Protein regulation is ubiquitous in biology. It plays an essential role in controlling and coordinating a variety of cellular processes including replication, division and growth. Protein mis-regulation has been implicated in many human diseases. The emergence of new regulatory strategies often requires protein conformational heterogeneity. For example, allostery requires the ability to toggle between two (or more) distinct polypeptide structures. Similarly, a protein's ability to interact with multiple binding partners often requires sampling a range of conformations. Past experimental studies of individual polypeptides have yielded a molecular level understanding of many conformation-dependent regulatory processes. Despite this fact, we know little about how amino acid sequence changes serve to alter a protein's conformational landscape, such that new regulatory strategies can be realized. The goal of this proposal is to illuminate how evolutionary trajectories, shaped by natural selection, provide access to new protein conformations, which facilitate the emergence of novel regulatory mechanisms. As a model system, we will study the evolution of regulation within the glucokinase (GCK) protein family. GCK is regulated by several mechanisms that require access to multiple conformations, and GCK is evolutionarily tractable – its orthology is established and sequences from a range of species are available. We will use ancestral sequence reconstruction to resurrect ancestral versions of GCK and it's regulatory protein, GKRP. We will perform structural, biochemical and biophysical analyses of these proteins to illuminate the functional transitions that afford access to new protein conformations, which facilitate novel modes of regulation. Understanding the evolutionary origins of GCK's diverse regulatory processes will provide direct insight into the emergence of physiology and disease, as GCK is the primary glucose sensor in humans and a key determinant of glucose homeostasis in vertebrates. Fundamental questions that will be addressed in this proposal include: (1) How does a disordered polypeptide region evolve from an ordered precursor? (2) How do sequence changes expand the conformational landscape of a protein? (3) What events led to the emergence of allostery? (4) How does a new regulatory protein-protein interaction arise from two non-interacting ancestral proteins?

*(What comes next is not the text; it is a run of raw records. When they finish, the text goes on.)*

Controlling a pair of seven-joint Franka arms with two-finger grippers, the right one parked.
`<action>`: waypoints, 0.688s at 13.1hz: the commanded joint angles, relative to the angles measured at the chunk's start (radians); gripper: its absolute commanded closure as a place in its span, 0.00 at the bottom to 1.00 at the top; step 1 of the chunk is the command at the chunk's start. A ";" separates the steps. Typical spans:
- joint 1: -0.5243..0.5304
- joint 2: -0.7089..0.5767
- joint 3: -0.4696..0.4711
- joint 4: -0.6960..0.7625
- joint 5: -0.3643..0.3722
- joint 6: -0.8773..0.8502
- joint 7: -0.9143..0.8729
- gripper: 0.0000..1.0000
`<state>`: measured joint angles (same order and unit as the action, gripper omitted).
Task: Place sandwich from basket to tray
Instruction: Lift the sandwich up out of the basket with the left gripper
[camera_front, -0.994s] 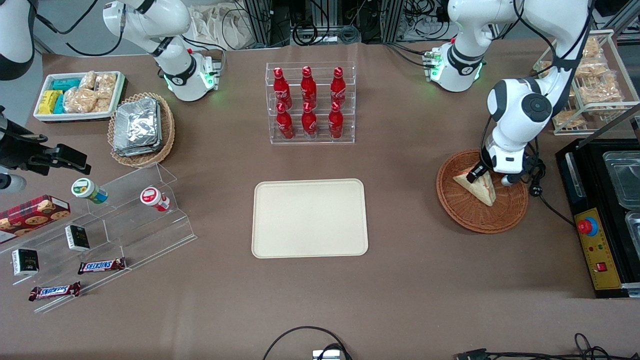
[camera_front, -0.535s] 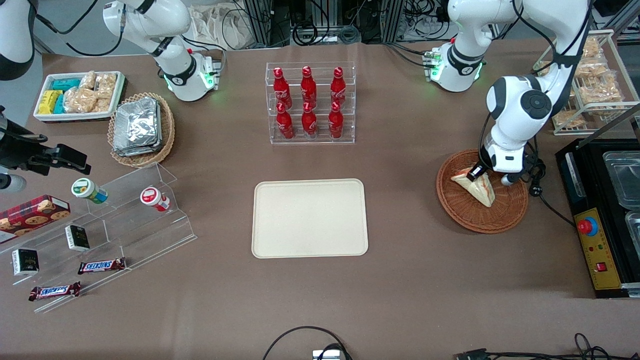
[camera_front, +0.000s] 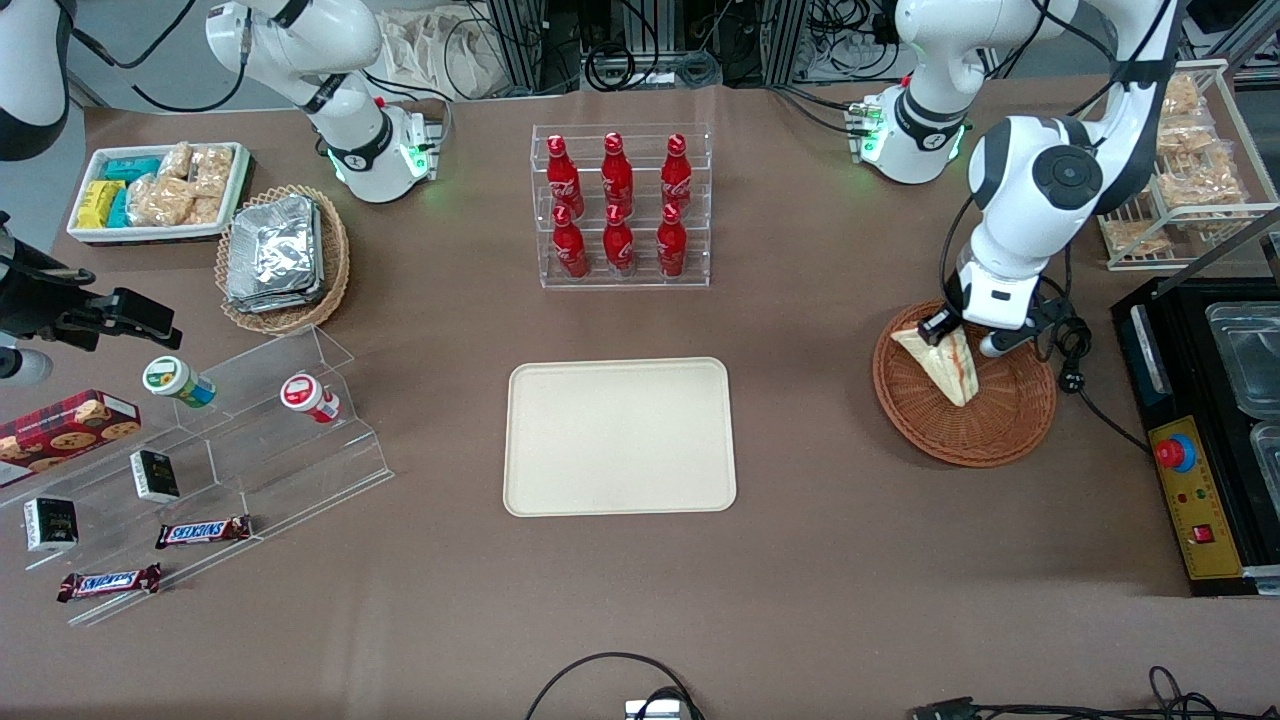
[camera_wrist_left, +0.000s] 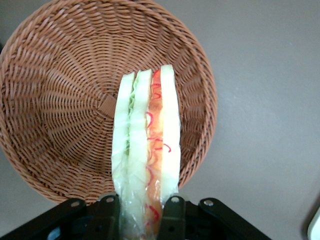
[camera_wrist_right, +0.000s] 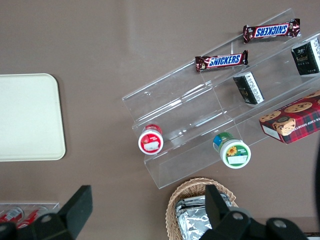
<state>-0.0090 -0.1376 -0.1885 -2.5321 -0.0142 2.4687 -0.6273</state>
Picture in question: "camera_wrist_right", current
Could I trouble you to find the foil wrapped pack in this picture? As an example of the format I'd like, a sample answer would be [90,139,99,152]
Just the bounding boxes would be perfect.
[174,194,233,240]

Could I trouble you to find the red cola bottle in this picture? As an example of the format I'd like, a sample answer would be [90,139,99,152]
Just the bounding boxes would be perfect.
[16,206,50,230]
[0,206,25,224]

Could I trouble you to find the red plaid cookie box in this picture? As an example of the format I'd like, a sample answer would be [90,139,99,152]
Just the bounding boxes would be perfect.
[258,90,320,145]

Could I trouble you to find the cream plastic tray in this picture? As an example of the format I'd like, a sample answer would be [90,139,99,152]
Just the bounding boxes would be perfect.
[0,73,67,163]

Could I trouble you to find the clear acrylic bottle rack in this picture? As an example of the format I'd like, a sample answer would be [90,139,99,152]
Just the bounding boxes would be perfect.
[0,201,61,226]

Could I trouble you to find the clear acrylic stepped shelf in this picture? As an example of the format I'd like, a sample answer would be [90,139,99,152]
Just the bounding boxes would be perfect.
[121,8,320,190]

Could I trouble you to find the green sunflower lidded jar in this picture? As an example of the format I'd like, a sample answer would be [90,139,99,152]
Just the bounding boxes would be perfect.
[212,131,252,170]

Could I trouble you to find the black tea box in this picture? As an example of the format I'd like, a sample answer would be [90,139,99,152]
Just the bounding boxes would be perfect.
[290,37,320,76]
[232,71,265,107]

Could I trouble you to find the red lidded jar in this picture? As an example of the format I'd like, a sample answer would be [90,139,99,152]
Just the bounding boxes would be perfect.
[137,123,165,156]

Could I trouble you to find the light tan wicker basket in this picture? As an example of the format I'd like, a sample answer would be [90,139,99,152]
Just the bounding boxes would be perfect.
[165,177,237,240]

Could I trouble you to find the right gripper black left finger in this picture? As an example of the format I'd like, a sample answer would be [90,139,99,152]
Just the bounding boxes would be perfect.
[31,184,94,240]

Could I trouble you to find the Snickers chocolate bar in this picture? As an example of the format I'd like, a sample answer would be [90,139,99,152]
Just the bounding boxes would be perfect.
[194,49,250,73]
[242,18,301,45]

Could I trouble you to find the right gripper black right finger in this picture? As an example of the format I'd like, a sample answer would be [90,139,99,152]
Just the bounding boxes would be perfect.
[201,184,252,240]

蛋白质调控在生物学中无处不在。它在控制和协调各种 包括复制、分裂和生长。蛋白质的错误调节 在许多人类疾病中。新的调控策略的出现往往需要蛋白质构象 异质性例如，变构需要能够在两个（或更多个）不同的 多肽结构类似地，蛋白质与多个结合伴侣相互作用的能力通常需要 对一系列构象进行采样过去对单个多肽的实验研究已经产生了 在分子水平上理解许多构象依赖的调控过程。尽管如此，我们 对于氨基酸序列的变化如何改变蛋白质的构象景观， 从而实现新的监管策略。本提案的目的是阐明 由自然选择塑造的进化轨迹提供了获得新蛋白质构象的途径， 促进新的调节机制的出现。作为一个模型系统，我们将研究 葡萄糖激酶（GCK）蛋白家族内的调节。GCK受几种机制调节， 需要获得多种构象，GCK在进化上是易于处理的-它的直系亲属是建立在 并且可获得来自一系列物种的序列。我们将使用祖先序列重建， 复活GCK及其调节蛋白GKRP的祖先版本。我们将进行结构， 这些蛋白质的生物化学和生物物理分析，以阐明功能转变， 获得新的蛋白质构象，促进新的调控模式。了解 GCK的多样性调节过程的进化起源将提供直接洞察的出现， 由于GCK是人体中的主要葡萄糖传感器和葡萄糖的关键决定因素， 脊椎动物体内平衡本提案将解决的基本问题包括：（1）如何 一个无序的多肽区域是从一个有序的前体进化而来的吗？(2)序列如何变化 扩展了蛋白质的构象(3)什么事件导致了变构的出现？（四） 一个新的调节蛋白质-蛋白质相互作用是如何从两个不相互作用的祖先蛋白质中产生的？